## Proceedings of the International Conference on Geometry, Integrability and Quantization

- Geom. Integrability & Quantization
- Proceedings of the Sixth International Conference on Geometry, Integrability and Quantization, Ivaïlo M. Mladenov and Allen C. Hirshfeld, eds. (Sofia: Softex, 2005), 78 - 125

### Basic Aspects of Soliton Theory

#### Abstract

This is a review of the main ideas of the inverse scattering method (ISM) for solving nonlinear evolution equations (NLEE), known as soliton equations. As a basic tool we use the fundamental analytic solutions $\chi^{\pm}(x,\lambda)$ of the Lax operator $L(\lambda)$. Then the inverse scattering problem for $L(\lambda)$ reduces to a Riemann–Hilbert problem. Such construction has been applied to wide class of Lax operators, related to the simple Lie algebras. We construct the kernel of the resolvent of $L(\lambda)$ in terms of $\chi^{\pm}(x,\lambda)$ and derive the spectral decompositions of $L(\lambda)$. Thus we can solve the relevant classes of NLEE which include the NLS equation and its multi-component generalizations, the $N$-wave equations, etc. Applying the dressing method of Zakharov and Shabat we derive the $N$-soliton solutions of these equations.

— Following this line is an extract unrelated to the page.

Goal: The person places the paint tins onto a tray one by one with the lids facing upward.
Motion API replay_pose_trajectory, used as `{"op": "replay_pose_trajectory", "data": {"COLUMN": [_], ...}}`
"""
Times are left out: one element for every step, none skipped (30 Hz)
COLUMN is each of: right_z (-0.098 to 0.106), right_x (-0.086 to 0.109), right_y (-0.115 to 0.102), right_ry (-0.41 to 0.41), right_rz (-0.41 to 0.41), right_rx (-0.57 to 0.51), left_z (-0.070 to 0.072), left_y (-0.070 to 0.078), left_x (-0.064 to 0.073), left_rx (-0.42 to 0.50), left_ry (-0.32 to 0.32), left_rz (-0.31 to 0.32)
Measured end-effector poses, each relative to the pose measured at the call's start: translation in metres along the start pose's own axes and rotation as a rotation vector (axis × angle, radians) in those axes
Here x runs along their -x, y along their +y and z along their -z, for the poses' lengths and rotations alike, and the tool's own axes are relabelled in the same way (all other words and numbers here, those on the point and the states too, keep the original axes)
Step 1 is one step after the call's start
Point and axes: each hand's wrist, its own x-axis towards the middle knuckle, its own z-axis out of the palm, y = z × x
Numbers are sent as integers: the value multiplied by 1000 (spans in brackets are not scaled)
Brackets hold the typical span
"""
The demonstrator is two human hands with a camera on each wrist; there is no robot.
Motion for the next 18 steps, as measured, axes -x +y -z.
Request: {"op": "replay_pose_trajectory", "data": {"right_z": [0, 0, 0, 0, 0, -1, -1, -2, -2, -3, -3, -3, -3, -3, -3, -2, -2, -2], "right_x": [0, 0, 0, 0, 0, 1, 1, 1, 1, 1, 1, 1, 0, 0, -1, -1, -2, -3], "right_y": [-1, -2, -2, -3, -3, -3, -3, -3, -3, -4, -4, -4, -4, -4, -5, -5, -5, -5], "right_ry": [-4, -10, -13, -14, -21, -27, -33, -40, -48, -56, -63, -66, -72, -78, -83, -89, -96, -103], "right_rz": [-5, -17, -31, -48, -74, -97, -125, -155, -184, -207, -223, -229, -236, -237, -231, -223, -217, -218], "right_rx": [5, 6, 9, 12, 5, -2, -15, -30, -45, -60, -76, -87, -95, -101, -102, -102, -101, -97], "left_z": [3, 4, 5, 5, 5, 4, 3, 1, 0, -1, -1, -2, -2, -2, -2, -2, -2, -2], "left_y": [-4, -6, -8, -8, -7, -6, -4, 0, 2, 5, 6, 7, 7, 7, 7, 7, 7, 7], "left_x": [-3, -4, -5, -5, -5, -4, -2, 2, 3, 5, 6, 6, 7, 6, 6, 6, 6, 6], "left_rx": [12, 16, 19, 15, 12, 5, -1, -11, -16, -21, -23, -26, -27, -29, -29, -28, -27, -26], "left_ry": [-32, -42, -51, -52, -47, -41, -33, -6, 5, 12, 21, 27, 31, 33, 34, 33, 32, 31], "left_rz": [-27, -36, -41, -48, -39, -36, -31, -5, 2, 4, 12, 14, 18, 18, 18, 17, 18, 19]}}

Next we explain that the ISM is a natural generalization of the Fourier transform method. As appropriate generalizations of the usual exponential function we use the so-called “squared solutions” which are constructed again in terms of $\chi^{\pm}(x, \lambda)$ and the Cartan–Weyl basis of the relevant Lie algebra. One can prove the completeness relations for the “squared solutions” which in fact provide the spectral decompositions of the recursion operator $\Lambda$.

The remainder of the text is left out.